東電再建計画申請先送り、GW明けに 政府との調整難航

 東京電力ホールディングスと原子力損害賠償・廃炉等支援機構が策定している、新たな経営再建計画「新々総合特別事業計画(新々総特)」の政府への申請が5月の大型連休明けにずれ込むことが26日、分かった。当初は月内申請を目指したが、今後の経営改革をめぐって国との文言調整に時間がかかっており、先送りを余儀なくされた。申請後に経済産業省の有識者委員会で内容をさらに精査する方針。

 新々総特は有識者委が昨年末にまとめた提言内容を基に作成。中部電力との完全統合で基本合意した火力発電事業をモデルケースに、原子力事業や送配電事業でも他社との提携や再編・統合を目指すことなどを盛り込む見通しだ。
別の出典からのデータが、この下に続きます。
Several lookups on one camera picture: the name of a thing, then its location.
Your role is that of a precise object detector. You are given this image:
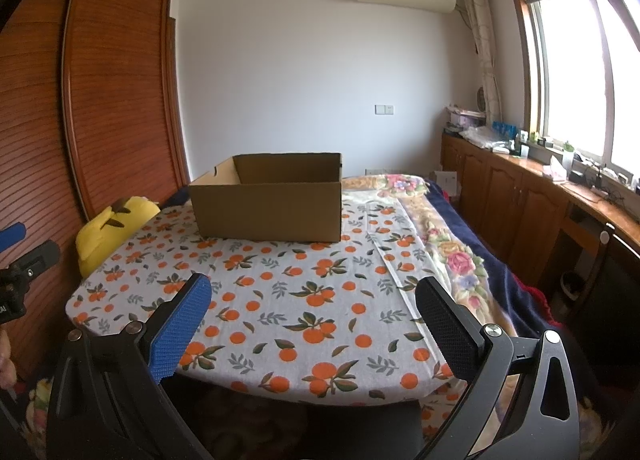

 東電が収益改善の柱の一つに据える柏崎刈羽原発(新潟県)については、2019年4月以降、原子力規制委員会が審査中の6、7号機から順次再稼働することを想定した10年間の収支見通しを複数パターン示す。

 有識者委の提言では6、7号機が再稼働すれば年間1000億円の収益改善効果をもたらすと試算しているが、新潟県の米山隆一知事は再稼働に慎重な姿勢を崩していない。東電の想定通りに再稼働を進めるのは難しい情勢だ。